Exercise goal: The whole listing, pictures aside, should be reproduced exactly.

Data provided:
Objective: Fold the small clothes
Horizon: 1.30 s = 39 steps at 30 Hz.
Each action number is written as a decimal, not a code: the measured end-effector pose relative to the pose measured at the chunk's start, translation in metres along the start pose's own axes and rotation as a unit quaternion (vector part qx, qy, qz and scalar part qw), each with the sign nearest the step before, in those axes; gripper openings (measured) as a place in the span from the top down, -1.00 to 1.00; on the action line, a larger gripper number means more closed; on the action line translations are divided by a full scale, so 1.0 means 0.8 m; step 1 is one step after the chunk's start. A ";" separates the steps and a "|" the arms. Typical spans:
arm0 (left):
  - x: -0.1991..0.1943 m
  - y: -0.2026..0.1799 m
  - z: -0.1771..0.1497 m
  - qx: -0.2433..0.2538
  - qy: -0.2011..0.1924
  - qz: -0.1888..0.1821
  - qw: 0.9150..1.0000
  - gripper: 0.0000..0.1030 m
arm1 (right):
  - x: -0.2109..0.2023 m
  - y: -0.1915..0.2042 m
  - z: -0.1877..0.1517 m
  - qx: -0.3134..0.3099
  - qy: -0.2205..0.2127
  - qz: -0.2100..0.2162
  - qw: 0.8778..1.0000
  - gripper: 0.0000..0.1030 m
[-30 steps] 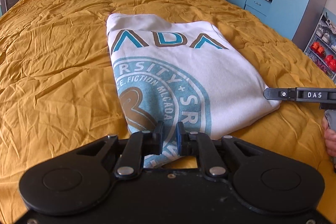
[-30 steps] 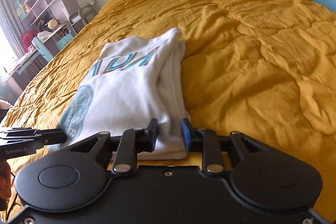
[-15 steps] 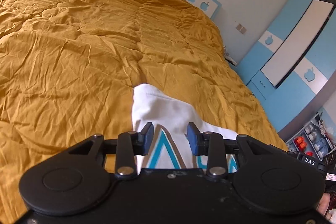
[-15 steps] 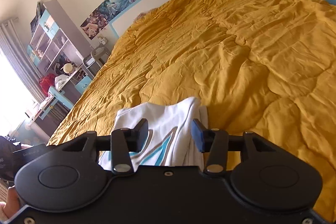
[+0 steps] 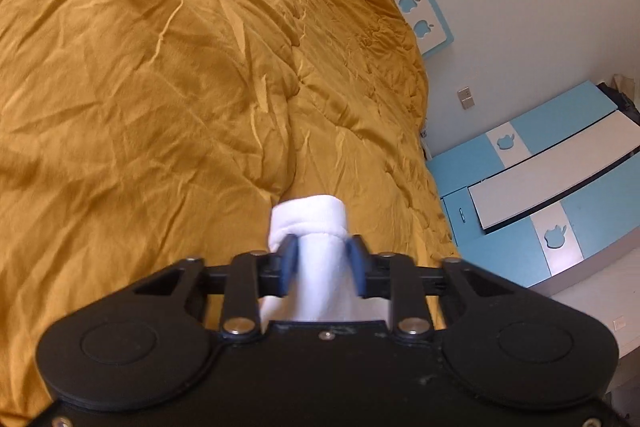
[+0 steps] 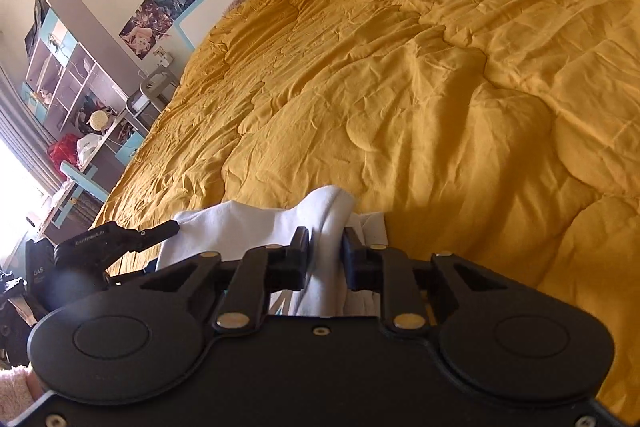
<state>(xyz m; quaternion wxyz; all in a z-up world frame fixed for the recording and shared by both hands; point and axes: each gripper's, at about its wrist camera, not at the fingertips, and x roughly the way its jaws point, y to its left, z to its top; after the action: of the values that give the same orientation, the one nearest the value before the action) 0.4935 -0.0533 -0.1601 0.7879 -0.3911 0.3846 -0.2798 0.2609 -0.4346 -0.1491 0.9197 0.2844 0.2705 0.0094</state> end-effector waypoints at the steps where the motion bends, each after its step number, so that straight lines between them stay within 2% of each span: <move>1: -0.006 -0.009 0.001 0.023 -0.022 0.000 0.999 0.88 | -0.003 -0.002 0.003 0.003 -0.009 0.008 1.000 0.82; 3: -0.007 -0.018 -0.002 0.060 -0.034 0.013 0.998 0.86 | -0.008 -0.003 0.007 0.008 -0.026 0.020 0.999 0.82; 4: 0.003 -0.016 -0.002 0.066 -0.021 0.045 0.997 0.86 | -0.008 -0.002 0.008 0.006 -0.029 0.021 0.999 0.82; 5: 0.012 -0.010 -0.003 0.058 -0.010 0.061 0.996 0.85 | -0.004 -0.001 0.008 0.000 -0.026 0.014 1.000 0.82; 7: 0.027 0.006 0.000 0.038 0.005 0.074 0.997 0.65 | 0.018 0.003 0.003 -0.026 0.002 -0.019 0.999 0.83; 9: 0.030 0.011 0.003 0.033 0.013 0.065 0.997 0.55 | 0.031 -0.001 -0.003 -0.034 0.010 -0.038 0.999 0.84; 11: 0.023 0.012 0.010 0.024 0.022 0.050 0.998 0.45 | 0.033 -0.008 -0.003 -0.023 0.010 -0.039 0.999 0.81; 14: 0.001 0.000 0.021 0.046 0.024 0.058 0.997 0.33 | 0.023 -0.010 0.000 -0.020 0.012 -0.035 0.999 0.49; 18: -0.050 -0.019 0.011 0.086 0.025 0.051 0.995 0.30 | -0.034 -0.006 -0.003 -0.006 0.003 0.008 1.000 0.48; 20: -0.084 -0.027 -0.009 0.111 0.028 0.035 0.993 0.28 | -0.075 -0.005 -0.016 -0.006 0.007 0.035 0.999 0.48; 23: -0.128 -0.035 -0.050 0.120 0.038 0.011 0.992 0.26 | -0.137 -0.003 -0.050 -0.026 0.018 0.056 0.998 0.39; 26: -0.158 -0.041 -0.096 0.113 0.055 -0.010 0.992 0.25 | -0.180 0.004 -0.091 -0.073 0.035 0.050 0.995 0.37; 28: -0.163 -0.044 -0.124 0.104 0.074 -0.027 0.991 0.24 | -0.194 0.012 -0.115 -0.112 0.048 0.043 0.992 0.19; 30: -0.154 -0.049 -0.140 0.107 0.089 -0.024 0.990 0.23 | -0.198 0.018 -0.134 -0.149 0.049 0.019 0.987 0.15; 32: -0.148 -0.051 -0.155 0.116 0.101 -0.014 0.988 0.23 | -0.194 0.018 -0.142 -0.158 0.057 0.015 0.986 0.20; 34: -0.146 -0.054 -0.162 0.125 0.096 -0.005 0.987 0.23 | -0.188 0.016 -0.146 -0.157 0.071 0.019 0.985 0.74; 37: -0.154 -0.058 -0.163 0.110 0.090 -0.021 0.990 0.22 | -0.200 0.021 -0.146 -0.157 0.060 0.026 0.985 0.79; 39: -0.157 -0.061 -0.164 0.119 0.086 -0.015 0.989 0.19 | -0.217 0.026 -0.145 -0.163 0.039 0.019 0.986 0.80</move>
<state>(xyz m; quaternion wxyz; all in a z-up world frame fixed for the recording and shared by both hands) 0.3094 -0.0392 -0.1234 0.7885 -0.2749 0.4088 -0.3682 0.0574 -0.3867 -0.1335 0.9421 0.1355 0.2955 0.0821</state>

Task output:
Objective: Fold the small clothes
Horizon: 1.30 s = 39 steps at 30 Hz.
Each action number is written as a decimal, not a code: the measured end-effector pose relative to the pose measured at the chunk's start, translation in metres along the start pose's own axes and rotation as a unit quaternion (vector part qx, qy, qz and scalar part qw), each with the sign nearest the step before, in those axes; gripper openings (measured) as a place in the span from the top down, -1.00 to 1.00; on the action line, a larger gripper number means more closed; on the action line translations are divided by a full scale, so 1.0 means 0.8 m; step 1 is one step after the chunk's start. A ";" separates the steps and a "|" the arms. Typical spans:
arm0 (left):
  - x: -0.1991..0.1943 m
  - y: -0.2026..0.1799 m
  - z: -0.1771..0.1497 m
  - qx: -0.2433..0.2538
  - qy: -0.2011..0.1924
  - qz: -0.1888..0.1821
  - qw: 0.9150..1.0000
  - gripper: 0.0000..0.1030 m
arm1 (right):
  - x: -0.2109..0.2023 m
  - y: -0.1915..0.2042 m
  - z: -0.1877..0.1517 m
  - qx: -0.3134..0.3099
  - qy: -0.2205..0.2127
  - qz: -0.2100..0.2162
  - qw: 0.8778..1.0000
  - gripper: 0.0000..0.1030 m
[-30 steps] 
[-30 steps] 
[-15 steps] 
[-15 steps] 
[+0 steps] 
[+0 steps] 
<state>(xyz m; quaternion wxyz; all in a z-up world frame fixed for the recording and shared by both hands; point and axes: each gripper's, at about its wrist camera, not at the fingertips, and x roughly the way its jaws point, y to its left, z to its top; after the action: of the values that give the same orientation, the one nearest the value before the action) 0.4935 -0.0533 -0.1601 0.7879 -0.3911 0.3846 -0.2798 0.2609 -0.4346 -0.1491 0.9197 0.2844 0.2705 0.0094</state> end-effector waypoints at the steps where the motion bends, each after its step number, so that straight lines between them stay within 2% of each span: <move>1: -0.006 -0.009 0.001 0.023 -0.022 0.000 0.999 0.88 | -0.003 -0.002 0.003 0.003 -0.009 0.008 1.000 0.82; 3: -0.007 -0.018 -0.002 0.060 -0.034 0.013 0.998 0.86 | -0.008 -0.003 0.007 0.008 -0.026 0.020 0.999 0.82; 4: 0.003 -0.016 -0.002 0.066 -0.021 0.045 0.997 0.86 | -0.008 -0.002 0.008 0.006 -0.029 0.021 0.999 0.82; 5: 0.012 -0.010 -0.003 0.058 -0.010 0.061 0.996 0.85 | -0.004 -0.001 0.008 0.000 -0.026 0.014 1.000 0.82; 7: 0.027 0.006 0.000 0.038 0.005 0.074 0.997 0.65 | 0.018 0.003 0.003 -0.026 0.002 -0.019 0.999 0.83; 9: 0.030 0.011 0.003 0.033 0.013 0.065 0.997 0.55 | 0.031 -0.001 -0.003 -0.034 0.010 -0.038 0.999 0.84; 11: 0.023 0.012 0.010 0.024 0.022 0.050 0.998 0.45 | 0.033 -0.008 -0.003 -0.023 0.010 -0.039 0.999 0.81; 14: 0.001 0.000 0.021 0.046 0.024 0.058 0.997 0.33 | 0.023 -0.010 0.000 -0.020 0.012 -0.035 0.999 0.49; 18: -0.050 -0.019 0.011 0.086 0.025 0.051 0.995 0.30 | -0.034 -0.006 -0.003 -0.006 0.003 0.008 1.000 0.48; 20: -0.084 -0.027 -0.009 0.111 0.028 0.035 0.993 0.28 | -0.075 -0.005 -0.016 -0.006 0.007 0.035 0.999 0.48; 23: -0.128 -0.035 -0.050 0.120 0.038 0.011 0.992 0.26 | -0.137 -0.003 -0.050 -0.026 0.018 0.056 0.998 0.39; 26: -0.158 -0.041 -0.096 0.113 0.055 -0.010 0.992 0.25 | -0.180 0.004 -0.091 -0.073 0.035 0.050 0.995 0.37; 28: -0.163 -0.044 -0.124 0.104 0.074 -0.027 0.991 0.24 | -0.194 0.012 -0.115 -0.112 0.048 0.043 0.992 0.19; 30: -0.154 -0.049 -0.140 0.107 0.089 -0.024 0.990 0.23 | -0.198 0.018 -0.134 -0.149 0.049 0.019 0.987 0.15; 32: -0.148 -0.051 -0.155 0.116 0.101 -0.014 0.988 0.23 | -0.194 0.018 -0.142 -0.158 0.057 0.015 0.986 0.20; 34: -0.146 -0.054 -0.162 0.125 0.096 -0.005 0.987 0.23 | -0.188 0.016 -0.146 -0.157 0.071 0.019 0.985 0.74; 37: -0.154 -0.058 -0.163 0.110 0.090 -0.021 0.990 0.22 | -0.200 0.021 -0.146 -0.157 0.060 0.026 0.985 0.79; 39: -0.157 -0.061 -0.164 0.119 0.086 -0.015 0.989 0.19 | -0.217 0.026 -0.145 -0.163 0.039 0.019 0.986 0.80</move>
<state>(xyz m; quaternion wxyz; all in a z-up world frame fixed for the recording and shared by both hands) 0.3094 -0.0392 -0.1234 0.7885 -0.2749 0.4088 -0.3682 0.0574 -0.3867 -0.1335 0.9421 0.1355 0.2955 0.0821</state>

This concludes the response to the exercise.